Gut sechs Millionen Erwachsene in Deutschland können nicht richtig lesen oder schreiben, das ist das Ergebnis einer neuen Studie. Harald Gaul ist einer von ihnen. Er will es sich aber selbst beweisen, dass er es auch mit 49 noch schaffen kann.
6,2 Millionen Menschen in Deutschland haben eine geringe Lese- und Rechtschreibkompetenz, das ist das Ergebnis einer Studie der Universität Hamburg, sie heißt LEO 2018 - Leben mit geringer Literalität.
Probleme im Alltag
Mehr als die Hälfte der Betroffenen hat Deutsch als Muttersprache. Diese "funktionalen Analphabeten" können zwar einzelne Wörter oder Sätze lesen und schreiben, bei zusammenhängenden Texten wird es aber schwierig. Es hapert beim Textverständnis. Dadurch werden für sie oft ganz alltägliche Dinge kompliziert: Viele scheuen sich zum Beispiel davor, den Telefon- oder Stromanbieter zu wechseln. Jedes Formular kann zur Herausforderung werden. Sechs von zehn Betroffenen haben laut der Studie zwar einen Job, allerdings mit geringem Verdienst.
"Mein Chef hat immer gesagt: 'Mann, wir müssen dich nochmal zur Schule bringen! So schlecht ist das alles doch gar nicht!'"
Harald Gaul (49) ist ehemaliger Analphabet und wohnt in Berlin. Nach der 9. Klasse ist er von der Schule gegangen, ohne je richtig lesen und schreiben gelernt zu haben.

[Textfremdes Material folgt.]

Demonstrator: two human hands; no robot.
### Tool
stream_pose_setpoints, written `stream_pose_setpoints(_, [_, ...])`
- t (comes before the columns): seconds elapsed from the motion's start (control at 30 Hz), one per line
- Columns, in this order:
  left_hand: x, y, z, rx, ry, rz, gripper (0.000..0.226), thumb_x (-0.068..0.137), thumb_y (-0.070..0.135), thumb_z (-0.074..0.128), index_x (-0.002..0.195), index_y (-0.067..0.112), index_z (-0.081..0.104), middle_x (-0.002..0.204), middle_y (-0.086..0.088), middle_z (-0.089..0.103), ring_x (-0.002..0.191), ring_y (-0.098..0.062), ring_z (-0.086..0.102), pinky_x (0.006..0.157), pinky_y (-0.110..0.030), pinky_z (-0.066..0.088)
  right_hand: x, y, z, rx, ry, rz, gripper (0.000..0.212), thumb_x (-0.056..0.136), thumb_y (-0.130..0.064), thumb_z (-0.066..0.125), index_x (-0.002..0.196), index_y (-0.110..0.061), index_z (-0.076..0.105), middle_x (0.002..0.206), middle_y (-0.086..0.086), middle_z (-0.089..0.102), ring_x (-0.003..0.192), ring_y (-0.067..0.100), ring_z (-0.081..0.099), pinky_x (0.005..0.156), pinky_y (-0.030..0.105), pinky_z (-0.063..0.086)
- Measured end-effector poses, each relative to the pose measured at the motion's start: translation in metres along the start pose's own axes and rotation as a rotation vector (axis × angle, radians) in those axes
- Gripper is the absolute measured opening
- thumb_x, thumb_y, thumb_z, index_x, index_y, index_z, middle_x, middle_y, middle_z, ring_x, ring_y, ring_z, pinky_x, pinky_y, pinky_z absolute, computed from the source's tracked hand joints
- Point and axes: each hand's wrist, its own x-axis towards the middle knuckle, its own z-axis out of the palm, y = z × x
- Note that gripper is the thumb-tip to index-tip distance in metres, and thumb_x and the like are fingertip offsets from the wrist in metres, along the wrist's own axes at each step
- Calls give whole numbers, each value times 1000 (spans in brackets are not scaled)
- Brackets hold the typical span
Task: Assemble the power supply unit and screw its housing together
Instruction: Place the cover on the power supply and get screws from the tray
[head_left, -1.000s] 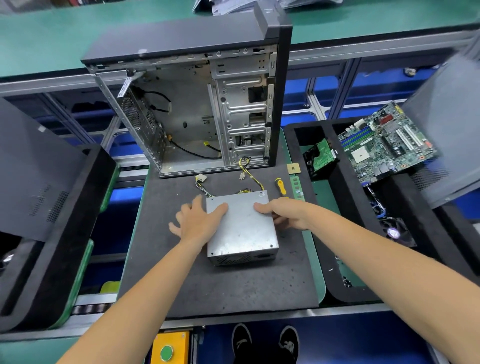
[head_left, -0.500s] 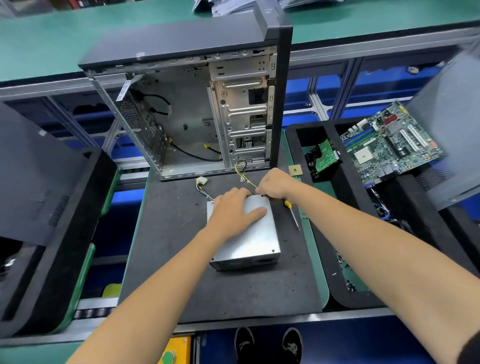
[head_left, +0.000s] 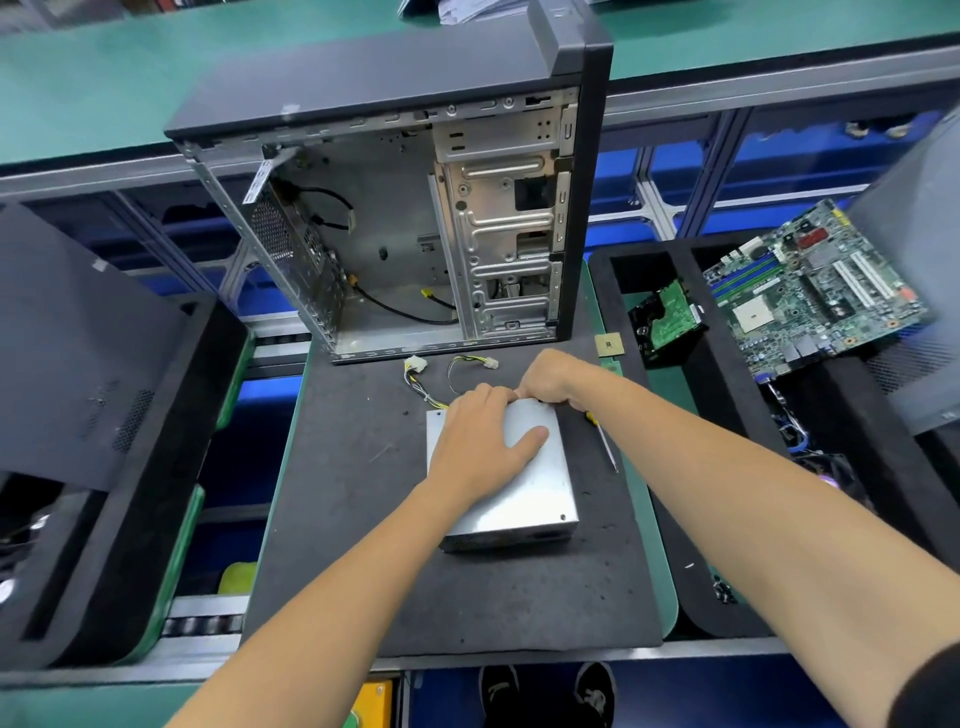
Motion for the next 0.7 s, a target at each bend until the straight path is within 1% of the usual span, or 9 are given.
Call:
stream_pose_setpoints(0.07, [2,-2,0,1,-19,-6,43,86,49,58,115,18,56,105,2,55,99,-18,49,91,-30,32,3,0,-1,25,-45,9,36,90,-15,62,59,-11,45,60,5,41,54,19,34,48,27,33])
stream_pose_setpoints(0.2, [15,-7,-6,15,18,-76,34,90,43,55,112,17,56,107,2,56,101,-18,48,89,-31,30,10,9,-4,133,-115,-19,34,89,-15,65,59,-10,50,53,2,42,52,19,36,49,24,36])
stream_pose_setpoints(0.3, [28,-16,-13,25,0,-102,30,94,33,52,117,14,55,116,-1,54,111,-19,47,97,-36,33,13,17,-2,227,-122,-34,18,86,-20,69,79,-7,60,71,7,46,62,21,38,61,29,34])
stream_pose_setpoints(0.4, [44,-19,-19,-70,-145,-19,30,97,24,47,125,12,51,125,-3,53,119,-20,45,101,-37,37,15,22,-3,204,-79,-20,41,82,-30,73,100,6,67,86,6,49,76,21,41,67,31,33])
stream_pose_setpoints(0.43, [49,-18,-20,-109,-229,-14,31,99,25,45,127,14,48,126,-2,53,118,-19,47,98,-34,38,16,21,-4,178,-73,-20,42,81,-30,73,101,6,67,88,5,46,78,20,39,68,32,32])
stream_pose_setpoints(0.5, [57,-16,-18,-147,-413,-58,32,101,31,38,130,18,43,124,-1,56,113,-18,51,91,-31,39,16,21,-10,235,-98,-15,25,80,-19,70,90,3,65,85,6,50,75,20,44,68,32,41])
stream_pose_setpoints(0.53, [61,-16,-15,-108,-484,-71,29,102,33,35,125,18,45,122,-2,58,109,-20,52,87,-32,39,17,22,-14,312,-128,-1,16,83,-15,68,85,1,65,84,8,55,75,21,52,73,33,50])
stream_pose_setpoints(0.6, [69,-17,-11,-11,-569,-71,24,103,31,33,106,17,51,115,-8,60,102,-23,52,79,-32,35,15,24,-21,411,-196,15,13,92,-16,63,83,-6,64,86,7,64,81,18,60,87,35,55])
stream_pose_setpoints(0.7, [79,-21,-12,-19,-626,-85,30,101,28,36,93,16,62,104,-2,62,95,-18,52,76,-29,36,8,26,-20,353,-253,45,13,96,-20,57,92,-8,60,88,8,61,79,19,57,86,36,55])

In der Berufsschule ist er nicht mehr mitgekommen und hat dann als Verkaufshilfe gearbeitet. In seinem Leben musste er sich oft durchmogeln, wie er sagt, denn er wollte nicht als Analphabet auffallen.
Scham und Hilflosigkeit
Als 2004 seine Mutter starb, hatte er Probleme, die Beerdigung zu organisieren. Das Formular beim Bestatter konnte er nicht ausfüllen, erzählt er: "Da ging das Schamgefühl immer hoch und runter."
"Man hat das sein halbes Leben lang verheimlicht."
Seit 2011 lernt Harald Gaul in einer Berliner Schreibwerkstatt Lesen, Schreiben und auch Rechnen. Er wollte es vor allem sich selbst beweisen. Mittlerweile kann er auch längere Texte verstehen, auch wenn er manchmal noch Fehler macht.
Anderen Mut machen
Harald Gaul ist schon seit längerer Zeit arbeitslos. Sein Ziel: Weiterlernen und einen Job finden. Und: Indem er über das Thema öffentlich redet, will er anderen Betroffenen Mut machen. Denn er habe es schon öfter erlebt, wie Leute wegen ihrer Leseschwäche runtergemacht wurden.
"Wenn man nicht lesen und schreiben kann und sich immer weiter zurückzieht, dann zieht man sich auch von anderen Sachen zurück, die wichtig für das Leben selbst sind."